En esta playa paradisíaca descubrimos que el sector turístico todavía no ha explotado este país. Comimos en un chiringuito de madera, a pie de playa, pescado fresco, por tan solo 10 euros. Para ellos es una pasta pero para nosotros es una ganga. En esa misma playa, reservar dos hamacas costaba 2 euros por persona, todo el día. Coco para dos incluido. Lo dicho. El paraíso.
El último día volvimos a la capital, Colombo, desde donde salía nuestro avión de vuelta a Occidente. Para descansar unas horas alquilamos una habitación en un hostal de mala muerte cerca del mercado central. Suficiente para dejar maleta y asearnos. Antes de ir al aeropuerto, quisimos recorrer el mercado, donde solo había gente local y productos de la tierra.
Por la tarde, quisimos darnos un “capricho” y dejar a un lado la gastronomía autóctona (con muuucho picante) para comer algún plato europeo, así que nos metimos en un centro comercial en el distrito económico de la ciudad y comer una porción de pizza (para ellos una comida de lo más exótica e inaccesible).

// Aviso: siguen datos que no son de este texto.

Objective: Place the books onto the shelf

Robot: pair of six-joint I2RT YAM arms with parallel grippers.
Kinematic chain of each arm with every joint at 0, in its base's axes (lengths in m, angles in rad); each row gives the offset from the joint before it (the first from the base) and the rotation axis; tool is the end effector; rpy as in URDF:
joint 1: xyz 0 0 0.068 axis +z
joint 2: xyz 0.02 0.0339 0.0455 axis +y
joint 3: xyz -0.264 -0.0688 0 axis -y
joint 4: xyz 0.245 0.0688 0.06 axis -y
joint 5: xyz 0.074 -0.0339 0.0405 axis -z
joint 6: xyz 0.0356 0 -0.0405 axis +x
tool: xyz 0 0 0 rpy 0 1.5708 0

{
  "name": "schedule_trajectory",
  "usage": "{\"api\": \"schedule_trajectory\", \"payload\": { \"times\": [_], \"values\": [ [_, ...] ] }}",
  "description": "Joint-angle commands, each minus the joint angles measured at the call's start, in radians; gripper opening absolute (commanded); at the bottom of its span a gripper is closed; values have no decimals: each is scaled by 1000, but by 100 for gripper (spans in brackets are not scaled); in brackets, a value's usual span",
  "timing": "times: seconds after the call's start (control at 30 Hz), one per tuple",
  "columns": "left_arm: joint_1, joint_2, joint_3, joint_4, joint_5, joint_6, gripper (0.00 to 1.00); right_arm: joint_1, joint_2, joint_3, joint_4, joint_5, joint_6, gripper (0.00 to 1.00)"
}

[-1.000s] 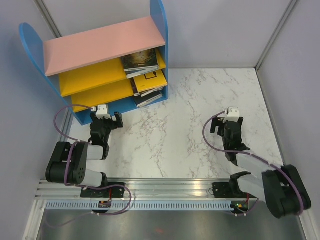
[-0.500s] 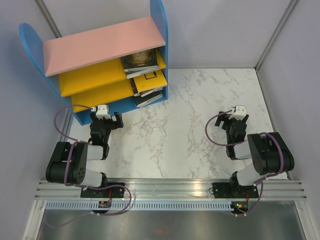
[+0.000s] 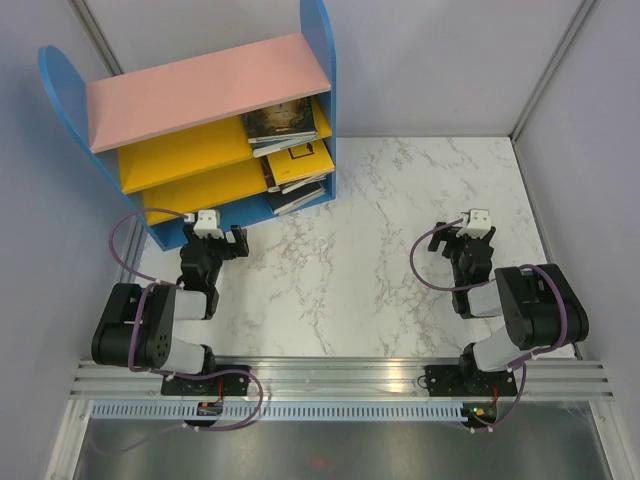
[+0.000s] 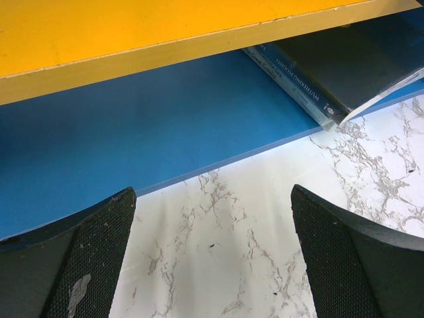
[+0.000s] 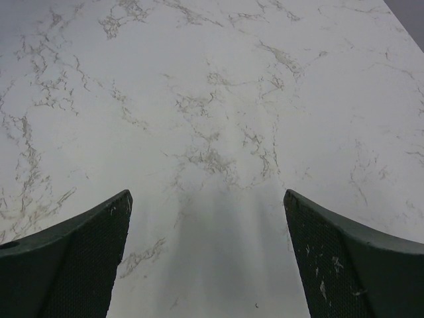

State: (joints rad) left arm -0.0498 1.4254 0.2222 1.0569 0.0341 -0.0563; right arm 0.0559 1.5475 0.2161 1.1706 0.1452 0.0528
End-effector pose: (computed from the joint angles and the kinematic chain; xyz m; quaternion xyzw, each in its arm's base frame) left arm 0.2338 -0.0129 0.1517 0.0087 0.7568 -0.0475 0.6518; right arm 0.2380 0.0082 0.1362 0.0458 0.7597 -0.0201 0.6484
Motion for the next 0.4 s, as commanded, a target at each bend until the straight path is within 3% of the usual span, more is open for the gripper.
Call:
{"api": "schedule_trajectory", "payload": {
  "times": [0.0, 0.37],
  "values": [
    [4, 6, 8, 57, 10, 55, 100, -4, -13, 16, 44, -26, 1, 98],
    [4, 4, 8, 57, 10, 55, 100, -2, -13, 16, 43, -26, -1, 98]
  ]
}}
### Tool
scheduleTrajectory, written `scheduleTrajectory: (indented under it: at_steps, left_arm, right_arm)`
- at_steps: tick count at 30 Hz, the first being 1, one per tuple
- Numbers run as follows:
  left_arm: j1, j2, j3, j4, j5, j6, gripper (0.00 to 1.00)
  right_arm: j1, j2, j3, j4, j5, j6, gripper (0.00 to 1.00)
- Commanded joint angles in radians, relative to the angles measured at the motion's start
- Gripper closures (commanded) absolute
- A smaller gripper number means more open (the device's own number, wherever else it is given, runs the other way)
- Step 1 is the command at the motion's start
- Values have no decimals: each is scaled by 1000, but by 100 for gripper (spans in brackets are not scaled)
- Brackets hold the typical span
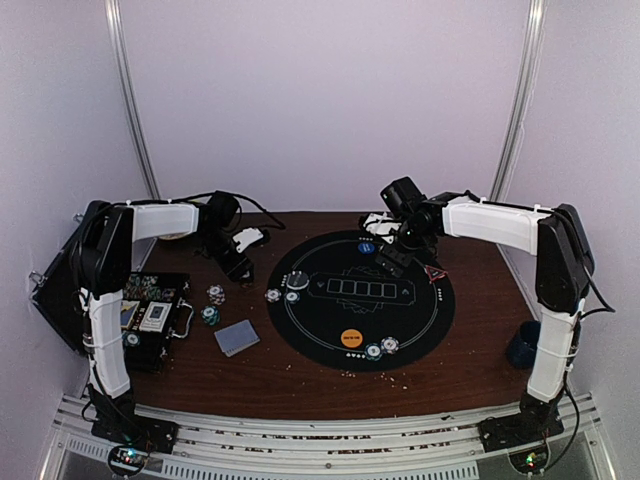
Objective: Distribute texas hold em gaming equipment
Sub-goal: Pick up the pile of poker chips from the pile of poker chips.
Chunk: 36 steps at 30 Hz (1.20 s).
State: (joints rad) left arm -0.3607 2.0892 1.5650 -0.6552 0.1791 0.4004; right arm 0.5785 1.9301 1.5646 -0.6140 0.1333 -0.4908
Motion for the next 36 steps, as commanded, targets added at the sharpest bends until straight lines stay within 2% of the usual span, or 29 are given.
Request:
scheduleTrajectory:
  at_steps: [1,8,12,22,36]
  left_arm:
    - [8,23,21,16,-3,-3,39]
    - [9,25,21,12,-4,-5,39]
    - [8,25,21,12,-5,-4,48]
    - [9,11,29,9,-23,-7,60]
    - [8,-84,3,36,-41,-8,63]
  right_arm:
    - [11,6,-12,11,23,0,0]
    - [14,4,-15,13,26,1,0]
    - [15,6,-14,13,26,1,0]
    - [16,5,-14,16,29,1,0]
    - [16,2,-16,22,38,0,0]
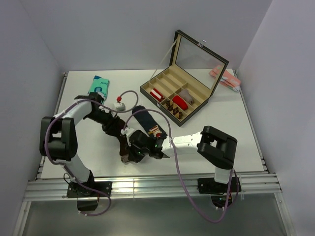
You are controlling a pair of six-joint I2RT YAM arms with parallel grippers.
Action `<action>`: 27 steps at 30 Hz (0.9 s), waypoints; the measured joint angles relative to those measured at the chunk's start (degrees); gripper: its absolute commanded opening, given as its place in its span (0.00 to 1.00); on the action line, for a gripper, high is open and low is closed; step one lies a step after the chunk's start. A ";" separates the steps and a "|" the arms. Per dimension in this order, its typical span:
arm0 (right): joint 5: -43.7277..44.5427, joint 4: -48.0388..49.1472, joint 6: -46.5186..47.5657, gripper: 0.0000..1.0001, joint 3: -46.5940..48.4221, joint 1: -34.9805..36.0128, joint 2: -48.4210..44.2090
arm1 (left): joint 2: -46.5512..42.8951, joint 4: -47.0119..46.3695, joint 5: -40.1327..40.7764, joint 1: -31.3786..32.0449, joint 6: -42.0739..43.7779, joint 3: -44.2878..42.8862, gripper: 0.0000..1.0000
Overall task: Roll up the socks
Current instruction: Roll the sock at the center of the board.
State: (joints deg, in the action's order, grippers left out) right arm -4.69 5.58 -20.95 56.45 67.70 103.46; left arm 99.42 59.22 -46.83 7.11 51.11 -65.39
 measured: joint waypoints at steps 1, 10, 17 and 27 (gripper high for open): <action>-1.03 -2.29 -1.22 0.00 1.14 -0.20 0.09 | -1.42 -1.75 -0.24 -1.99 -1.29 0.44 0.43; -14.73 -9.25 -9.64 0.00 8.24 -7.78 6.71 | -18.91 -19.41 1.57 -9.09 -7.32 12.22 0.56; -27.74 -14.03 -14.88 0.00 19.61 -16.15 16.79 | -33.83 -29.57 7.89 -3.93 -6.45 22.12 0.60; -36.87 -16.83 -22.38 0.00 23.43 -19.12 21.42 | -46.10 -41.62 23.15 17.03 -2.45 40.50 0.71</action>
State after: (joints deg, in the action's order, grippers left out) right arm -41.56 -11.25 -43.33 79.88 48.58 124.88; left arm 53.32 17.61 -23.68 24.14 48.66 -24.88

Y ahí, donde nadie nos conocía, sucumbí a uno de los juegos más divertidos de las salas recreativas. Quizá no pasé muy desapercibida, pero me daba igual, estaba en la otra punta del mundo y me solté a bailar:
Uno de los momentos más bonitos y que me hicieron entender cómo son los habitantes de Sri Lanka fue el encuentro con una familia. Nunca habían visto en persona a una mujer blanca y se quisieron hacer una foto conmigo. Me encantó verles curioseándome el pelo, observando a esta mujer con pantalones cortos y los labios rojos que andaba por el centro comercial. En ese momento entendí que Sri Lanka es un país que está empezando a abrirse al turismo y que todavía es un buen lugar para visitar.
Sin duda volvería a Sri Lanka mañana. No sabemos cuando volveremos a viajar. Ni si algún día lo haremos como antes. Sin mascarilla. Y sin miedo. Pero espero poder volver a este maravilloso país de piedras históricas, campos verdes, playas paradisíacas y buenas personas.